Brief: Leave out the pictures and set down exactly the lines from the start of the listing through the one with "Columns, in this", both included.

Supplied data:
========================================

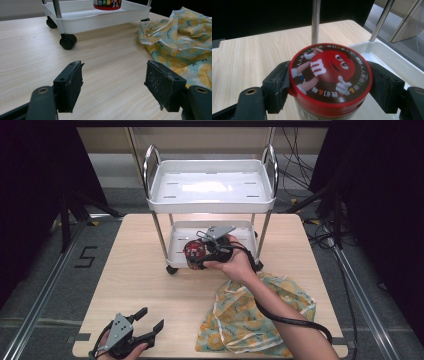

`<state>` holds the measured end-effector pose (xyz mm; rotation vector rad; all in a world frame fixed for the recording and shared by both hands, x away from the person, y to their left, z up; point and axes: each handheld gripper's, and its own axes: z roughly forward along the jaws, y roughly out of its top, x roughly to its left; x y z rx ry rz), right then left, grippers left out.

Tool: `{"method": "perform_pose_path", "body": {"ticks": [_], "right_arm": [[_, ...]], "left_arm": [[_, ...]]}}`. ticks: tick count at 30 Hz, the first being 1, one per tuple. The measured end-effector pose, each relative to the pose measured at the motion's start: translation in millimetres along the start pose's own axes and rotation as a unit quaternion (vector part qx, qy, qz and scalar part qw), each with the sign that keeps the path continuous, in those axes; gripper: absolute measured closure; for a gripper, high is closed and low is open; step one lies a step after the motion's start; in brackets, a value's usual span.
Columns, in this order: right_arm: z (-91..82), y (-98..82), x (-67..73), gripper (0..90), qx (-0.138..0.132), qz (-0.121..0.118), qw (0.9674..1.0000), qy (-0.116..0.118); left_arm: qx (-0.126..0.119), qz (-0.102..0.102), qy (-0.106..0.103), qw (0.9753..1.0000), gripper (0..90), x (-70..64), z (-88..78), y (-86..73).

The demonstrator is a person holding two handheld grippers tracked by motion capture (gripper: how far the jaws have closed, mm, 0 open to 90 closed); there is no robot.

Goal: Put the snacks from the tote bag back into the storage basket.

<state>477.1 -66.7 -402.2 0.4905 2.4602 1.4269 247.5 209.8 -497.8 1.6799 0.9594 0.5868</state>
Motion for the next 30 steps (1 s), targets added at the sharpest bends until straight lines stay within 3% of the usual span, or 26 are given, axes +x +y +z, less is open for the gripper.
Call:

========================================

Answer to the exercise:
`<state>` holds the measured end-effector pose (xyz mm; rotation vector rad; all in a world frame fixed for the recording and shared by both hands, x away from the person, y to their left, z up; point and axes: each handheld gripper's, and its own axes: z roughly forward along the jaws, y roughly out of its top, x roughly to its left; x y z rx ry rz), right then left, grippers left out.

Tool: `{"method": "perform_pose_path", "body": {"ticks": [_], "right_arm": [[_, ...]], "left_arm": [[_, ...]]}}`. ticks: tick count at 30 Hz, the first being 1, one per tuple. The measured end-effector pose, each relative to the pose measured at the motion's start: translation in millimetres along the start pose's own axes and rotation as a unit quaternion (vector part qx, qy, qz and scalar part qw), each with the sign that keeps the path continuous, in those axes; gripper: absolute measured closure; for a gripper, high is closed and low is open; step one lies a step after the motion's start; in brackets, a value's usual span.
Columns, in this order: right_arm: z (-91..82), y (-98..82), x (-67..73), gripper (0..90), qx (-0.138..0.132), qz (-0.121..0.118), qw (0.9674..1.0000), qy (-0.116..0.118); left_arm: qx (-0.126..0.119), qz (-0.102..0.102), qy (-0.106..0.103), qw (0.9753..1.0000), gripper (0..90), x (-70..64), z (-88..78), y (-86..73).

The output given is complete.